To understand how companies are vulnerable at each stage, let’s look at a few statistics:
- Land: 99% of the misconfigurations in enterprise IaaS environments go unnoticed. Companies think they have 37 misconfigurations every month, yet actually experience closer to 3,500.
- Expand: 58% of companies experience privileged user threats every month, averaging seven per month in IaaS.
- Exfiltrate: Companies actively assessing their data exfiltration attempts in IaaS currently see an average of 5,314 events each month.
Three recommendations to help prevent cloud-native breaches in cloud environments
We’ve entered a new reality for enterprise infrastructure, and we should expect it to change more rapidly than ever before. The capacity to upgrade, innovate, and deploy new technology is no longer a constraint. Instead, companies have access to the global CSP teams at AWS, Microsoft, Google, and other companies that are rapidly upgrading, innovating, and making it easier and faster to deploy infrastructure than ever before.

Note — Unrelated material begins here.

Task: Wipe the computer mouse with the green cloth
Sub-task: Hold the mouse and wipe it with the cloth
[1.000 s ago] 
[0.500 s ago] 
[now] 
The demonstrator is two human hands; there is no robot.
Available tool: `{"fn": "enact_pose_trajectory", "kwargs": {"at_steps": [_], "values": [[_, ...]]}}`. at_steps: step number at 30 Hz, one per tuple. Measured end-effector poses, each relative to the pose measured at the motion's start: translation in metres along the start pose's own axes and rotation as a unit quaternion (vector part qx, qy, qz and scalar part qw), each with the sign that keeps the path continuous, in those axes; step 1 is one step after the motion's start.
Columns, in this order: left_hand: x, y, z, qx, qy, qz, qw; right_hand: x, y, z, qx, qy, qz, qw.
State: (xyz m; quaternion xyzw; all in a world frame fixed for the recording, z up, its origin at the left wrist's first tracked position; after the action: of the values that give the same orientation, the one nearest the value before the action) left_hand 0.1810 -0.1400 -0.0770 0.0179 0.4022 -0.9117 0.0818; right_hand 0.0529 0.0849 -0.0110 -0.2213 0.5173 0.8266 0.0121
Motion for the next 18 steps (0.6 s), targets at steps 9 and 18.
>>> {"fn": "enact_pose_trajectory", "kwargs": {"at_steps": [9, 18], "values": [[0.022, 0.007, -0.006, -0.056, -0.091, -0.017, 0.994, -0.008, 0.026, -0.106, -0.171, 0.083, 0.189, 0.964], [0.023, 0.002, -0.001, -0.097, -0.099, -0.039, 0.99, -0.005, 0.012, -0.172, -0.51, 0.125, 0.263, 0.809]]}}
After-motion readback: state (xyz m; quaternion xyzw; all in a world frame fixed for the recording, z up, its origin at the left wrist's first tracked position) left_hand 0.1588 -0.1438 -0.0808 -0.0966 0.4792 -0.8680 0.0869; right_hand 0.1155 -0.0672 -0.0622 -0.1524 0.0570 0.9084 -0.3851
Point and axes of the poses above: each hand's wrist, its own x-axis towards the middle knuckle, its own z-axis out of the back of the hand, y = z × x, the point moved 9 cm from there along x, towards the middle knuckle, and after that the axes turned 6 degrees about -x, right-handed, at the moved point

Build IaaS configuration auditing into your CI/CD process
Do it early—preferably at code check-in—to minimize the misconfigurations that make it into production. Look for security tools that integrate with Jenkins, Kubernetes, and others to automate the audit and correction process.
Evaluate your IaaS security practice using a framework like “Land-Expand-Exfiltrate”

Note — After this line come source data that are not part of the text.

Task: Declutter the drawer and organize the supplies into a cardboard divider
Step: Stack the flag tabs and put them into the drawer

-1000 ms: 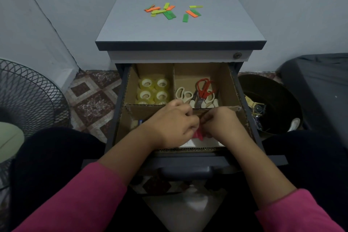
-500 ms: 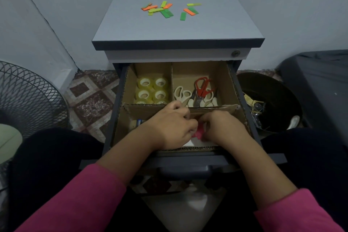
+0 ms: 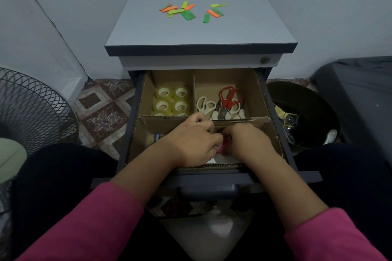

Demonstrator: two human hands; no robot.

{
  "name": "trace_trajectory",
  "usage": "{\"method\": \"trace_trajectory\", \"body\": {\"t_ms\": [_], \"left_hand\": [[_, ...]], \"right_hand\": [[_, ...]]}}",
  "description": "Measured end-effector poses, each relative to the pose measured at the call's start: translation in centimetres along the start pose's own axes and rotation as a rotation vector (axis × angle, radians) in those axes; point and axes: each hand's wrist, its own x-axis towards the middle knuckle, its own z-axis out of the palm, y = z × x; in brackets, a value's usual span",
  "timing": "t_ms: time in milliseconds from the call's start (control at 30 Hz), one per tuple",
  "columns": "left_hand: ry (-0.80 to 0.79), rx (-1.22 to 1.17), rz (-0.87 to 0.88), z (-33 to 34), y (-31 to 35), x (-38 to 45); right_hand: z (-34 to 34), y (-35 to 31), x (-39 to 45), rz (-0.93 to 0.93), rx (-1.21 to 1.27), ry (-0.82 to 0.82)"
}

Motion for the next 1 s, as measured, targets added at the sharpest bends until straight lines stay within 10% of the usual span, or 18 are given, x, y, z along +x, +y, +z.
{"method": "trace_trajectory", "body": {"t_ms": [1000], "left_hand": [[0.014,-0.004,-0.018,-0.3,-0.2,-0.2]], "right_hand": [[-0.7,1.4,0.2,0.052,0.048,-0.006]]}}
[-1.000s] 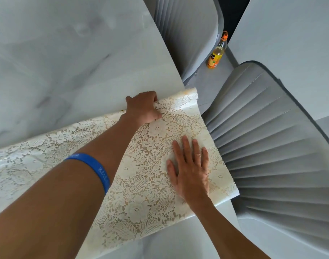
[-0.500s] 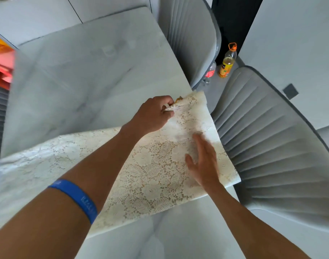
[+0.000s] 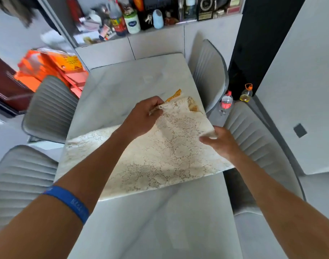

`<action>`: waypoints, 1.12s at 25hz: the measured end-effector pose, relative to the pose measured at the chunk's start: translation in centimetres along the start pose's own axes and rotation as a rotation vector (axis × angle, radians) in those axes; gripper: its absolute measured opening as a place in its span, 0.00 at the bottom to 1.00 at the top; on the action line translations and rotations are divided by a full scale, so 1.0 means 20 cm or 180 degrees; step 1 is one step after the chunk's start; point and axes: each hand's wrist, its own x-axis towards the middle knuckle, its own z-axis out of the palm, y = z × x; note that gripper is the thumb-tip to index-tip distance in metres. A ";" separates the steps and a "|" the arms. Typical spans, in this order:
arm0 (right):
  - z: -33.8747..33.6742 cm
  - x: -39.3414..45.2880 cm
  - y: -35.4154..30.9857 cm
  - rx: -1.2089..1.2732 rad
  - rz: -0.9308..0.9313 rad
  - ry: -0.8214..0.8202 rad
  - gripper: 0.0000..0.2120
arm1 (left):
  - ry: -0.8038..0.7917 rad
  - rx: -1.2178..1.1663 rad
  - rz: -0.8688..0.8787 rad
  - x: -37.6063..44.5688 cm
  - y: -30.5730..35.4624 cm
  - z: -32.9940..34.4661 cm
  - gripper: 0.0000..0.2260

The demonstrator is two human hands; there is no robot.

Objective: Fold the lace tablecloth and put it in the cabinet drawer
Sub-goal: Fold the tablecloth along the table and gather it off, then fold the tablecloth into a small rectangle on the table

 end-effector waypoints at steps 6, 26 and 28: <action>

This helps you check controls against the entire attack chain, increasing your likelihood of stopping a breach.
Invest in cloud-native security tools and training for security teams
Cloud tools and training help security teams understand cloud infrastructure at the same level as their DevOps counterparts. Security tools, like cloud access security brokers (CASBs), cloud security posture management (CSPM), and cloud workload protection platforms (CWPPs) are built to work within DevOps and CI/CD processes but are not replications of on-premises data center security. They require new knowledge that goes hand in hand with cloud transformation.